## Directions
Please keep to the lines below from the one with "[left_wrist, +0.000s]" through the one with "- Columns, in", and restate them word for word, ends included.

[Excerpts from a dataset]
···

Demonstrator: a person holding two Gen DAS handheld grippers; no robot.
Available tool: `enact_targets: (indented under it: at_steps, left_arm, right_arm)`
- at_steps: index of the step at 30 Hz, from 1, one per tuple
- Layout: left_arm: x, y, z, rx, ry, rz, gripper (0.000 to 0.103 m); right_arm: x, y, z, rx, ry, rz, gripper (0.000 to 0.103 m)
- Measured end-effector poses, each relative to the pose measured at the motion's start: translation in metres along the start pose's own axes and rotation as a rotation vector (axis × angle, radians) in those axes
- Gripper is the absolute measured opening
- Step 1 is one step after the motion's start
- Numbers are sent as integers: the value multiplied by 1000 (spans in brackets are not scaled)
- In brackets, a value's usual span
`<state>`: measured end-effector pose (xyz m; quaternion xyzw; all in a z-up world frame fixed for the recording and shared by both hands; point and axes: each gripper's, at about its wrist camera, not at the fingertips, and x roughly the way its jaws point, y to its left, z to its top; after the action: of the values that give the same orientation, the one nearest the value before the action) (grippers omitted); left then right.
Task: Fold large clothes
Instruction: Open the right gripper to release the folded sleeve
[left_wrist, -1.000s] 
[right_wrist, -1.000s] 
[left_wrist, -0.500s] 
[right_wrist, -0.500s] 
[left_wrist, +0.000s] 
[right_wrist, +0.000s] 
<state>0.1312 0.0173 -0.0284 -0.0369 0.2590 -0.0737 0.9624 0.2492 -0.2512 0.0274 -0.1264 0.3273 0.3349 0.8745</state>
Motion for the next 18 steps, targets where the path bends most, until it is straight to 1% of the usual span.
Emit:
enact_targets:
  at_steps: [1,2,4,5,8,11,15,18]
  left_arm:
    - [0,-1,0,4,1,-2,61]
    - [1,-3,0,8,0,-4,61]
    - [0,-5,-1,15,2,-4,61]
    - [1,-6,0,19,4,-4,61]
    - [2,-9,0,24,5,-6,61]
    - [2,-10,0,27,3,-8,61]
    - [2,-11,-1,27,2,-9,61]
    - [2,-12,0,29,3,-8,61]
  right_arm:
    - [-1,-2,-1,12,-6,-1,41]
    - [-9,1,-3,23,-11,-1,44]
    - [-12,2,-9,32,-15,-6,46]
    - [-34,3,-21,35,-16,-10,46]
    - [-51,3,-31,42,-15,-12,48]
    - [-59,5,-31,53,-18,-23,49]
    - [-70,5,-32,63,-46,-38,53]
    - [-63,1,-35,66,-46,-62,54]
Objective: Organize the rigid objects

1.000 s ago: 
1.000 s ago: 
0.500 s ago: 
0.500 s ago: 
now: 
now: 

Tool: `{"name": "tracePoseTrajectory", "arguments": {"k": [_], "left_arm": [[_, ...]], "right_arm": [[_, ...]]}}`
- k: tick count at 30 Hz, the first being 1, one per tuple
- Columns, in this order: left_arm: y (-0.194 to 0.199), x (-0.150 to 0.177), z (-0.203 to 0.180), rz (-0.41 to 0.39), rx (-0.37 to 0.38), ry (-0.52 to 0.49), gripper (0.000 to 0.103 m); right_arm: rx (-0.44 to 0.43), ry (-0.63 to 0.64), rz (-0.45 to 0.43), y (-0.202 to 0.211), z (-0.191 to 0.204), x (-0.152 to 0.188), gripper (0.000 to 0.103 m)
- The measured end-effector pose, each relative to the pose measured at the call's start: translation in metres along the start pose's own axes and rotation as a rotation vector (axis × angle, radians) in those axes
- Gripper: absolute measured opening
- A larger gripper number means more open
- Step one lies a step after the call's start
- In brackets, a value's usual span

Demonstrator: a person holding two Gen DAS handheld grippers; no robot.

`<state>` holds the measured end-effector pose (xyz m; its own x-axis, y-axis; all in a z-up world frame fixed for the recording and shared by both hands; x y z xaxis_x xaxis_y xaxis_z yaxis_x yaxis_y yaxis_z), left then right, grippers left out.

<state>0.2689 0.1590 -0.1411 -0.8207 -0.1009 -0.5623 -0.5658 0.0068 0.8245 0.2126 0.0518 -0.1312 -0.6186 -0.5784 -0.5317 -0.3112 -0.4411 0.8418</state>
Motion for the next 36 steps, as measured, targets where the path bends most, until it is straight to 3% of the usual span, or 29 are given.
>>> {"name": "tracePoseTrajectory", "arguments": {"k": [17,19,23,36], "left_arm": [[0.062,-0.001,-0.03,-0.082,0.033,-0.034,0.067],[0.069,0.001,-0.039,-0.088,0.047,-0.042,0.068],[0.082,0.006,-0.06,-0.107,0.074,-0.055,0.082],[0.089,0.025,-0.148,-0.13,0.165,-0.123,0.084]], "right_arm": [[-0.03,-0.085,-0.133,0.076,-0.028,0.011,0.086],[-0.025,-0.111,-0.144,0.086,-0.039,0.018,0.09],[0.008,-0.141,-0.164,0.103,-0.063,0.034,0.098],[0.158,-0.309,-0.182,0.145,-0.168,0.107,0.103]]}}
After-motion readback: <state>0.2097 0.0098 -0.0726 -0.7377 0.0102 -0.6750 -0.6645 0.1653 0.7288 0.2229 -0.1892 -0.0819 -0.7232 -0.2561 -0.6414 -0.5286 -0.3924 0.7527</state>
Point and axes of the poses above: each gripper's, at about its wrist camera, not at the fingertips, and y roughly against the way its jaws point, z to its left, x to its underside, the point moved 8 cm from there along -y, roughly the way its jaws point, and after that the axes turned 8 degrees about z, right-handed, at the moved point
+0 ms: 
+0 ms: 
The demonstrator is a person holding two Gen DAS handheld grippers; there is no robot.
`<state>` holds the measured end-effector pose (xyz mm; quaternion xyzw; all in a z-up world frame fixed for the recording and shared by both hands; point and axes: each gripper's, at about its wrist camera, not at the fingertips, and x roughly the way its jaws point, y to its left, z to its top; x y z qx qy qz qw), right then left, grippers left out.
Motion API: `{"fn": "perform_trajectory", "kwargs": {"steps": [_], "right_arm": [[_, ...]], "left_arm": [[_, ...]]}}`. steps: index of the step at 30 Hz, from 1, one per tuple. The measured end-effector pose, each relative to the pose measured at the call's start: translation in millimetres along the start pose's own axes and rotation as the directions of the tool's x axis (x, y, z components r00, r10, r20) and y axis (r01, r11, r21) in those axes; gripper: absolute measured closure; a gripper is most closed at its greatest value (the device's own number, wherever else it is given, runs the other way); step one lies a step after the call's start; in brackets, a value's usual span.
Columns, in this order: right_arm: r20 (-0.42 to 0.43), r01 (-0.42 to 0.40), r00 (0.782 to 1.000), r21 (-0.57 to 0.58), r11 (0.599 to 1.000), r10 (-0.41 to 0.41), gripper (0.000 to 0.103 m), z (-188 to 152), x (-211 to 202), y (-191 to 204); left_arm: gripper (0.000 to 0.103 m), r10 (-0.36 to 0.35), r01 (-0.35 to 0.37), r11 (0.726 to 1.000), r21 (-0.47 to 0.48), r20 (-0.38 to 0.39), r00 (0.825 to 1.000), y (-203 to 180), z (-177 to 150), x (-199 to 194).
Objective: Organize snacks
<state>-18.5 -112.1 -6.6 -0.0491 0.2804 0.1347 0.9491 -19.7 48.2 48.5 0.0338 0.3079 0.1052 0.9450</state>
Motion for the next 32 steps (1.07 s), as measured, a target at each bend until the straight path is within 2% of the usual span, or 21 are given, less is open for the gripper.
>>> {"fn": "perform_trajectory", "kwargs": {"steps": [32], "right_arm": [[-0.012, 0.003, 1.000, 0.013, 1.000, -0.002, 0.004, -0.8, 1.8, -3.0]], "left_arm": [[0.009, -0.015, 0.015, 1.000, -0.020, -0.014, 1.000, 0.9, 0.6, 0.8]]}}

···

## Output for this task
[left_wrist, +0.000s] 
[right_wrist, +0.000s] 
<state>0.1312 0.0173 -0.0284 -0.0369 0.2590 -0.0737 0.9624 0.2492 -0.2512 0.0274 -0.1264 0.3273 0.3349 0.8745</state>
Motion for the next 18 steps, targets where the path bends most, until it is straight to 1% of the usual span.
Emit:
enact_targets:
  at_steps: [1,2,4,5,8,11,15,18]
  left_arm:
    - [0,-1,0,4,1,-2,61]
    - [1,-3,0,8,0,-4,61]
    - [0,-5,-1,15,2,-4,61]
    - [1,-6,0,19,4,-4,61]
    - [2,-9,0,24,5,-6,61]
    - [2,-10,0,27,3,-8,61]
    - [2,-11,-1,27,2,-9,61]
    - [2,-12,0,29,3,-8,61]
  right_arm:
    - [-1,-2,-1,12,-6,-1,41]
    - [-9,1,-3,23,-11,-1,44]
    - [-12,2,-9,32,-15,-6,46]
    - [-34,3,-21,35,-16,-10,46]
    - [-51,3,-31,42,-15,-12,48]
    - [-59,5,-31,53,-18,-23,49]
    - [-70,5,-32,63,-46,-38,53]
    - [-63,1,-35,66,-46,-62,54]
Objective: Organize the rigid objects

1.000 s ago: 
1.000 s ago: 
0.500 s ago: 
0.500 s ago: 
now: 
now: 

Tool: `{"name": "tracePoseTrajectory", "arguments": {"k": [_], "left_arm": [[_, ...]], "right_arm": [[_, ...]]}}`
- k: tick count at 30 Hz, the first being 1, one per tuple
- Columns, in this order: left_arm: y (-0.194 to 0.199), x (-0.150 to 0.177), z (-0.203 to 0.180), rz (-0.41 to 0.39), rx (-0.37 to 0.38), ry (-0.52 to 0.49), gripper (0.000 to 0.103 m); right_arm: rx (-0.44 to 0.43), ry (-0.63 to 0.64), rz (-0.45 to 0.43), y (-0.202 to 0.211), z (-0.191 to 0.204), x (-0.152 to 0.188), gripper (0.000 to 0.103 m)

This exercise has been worked through to completion.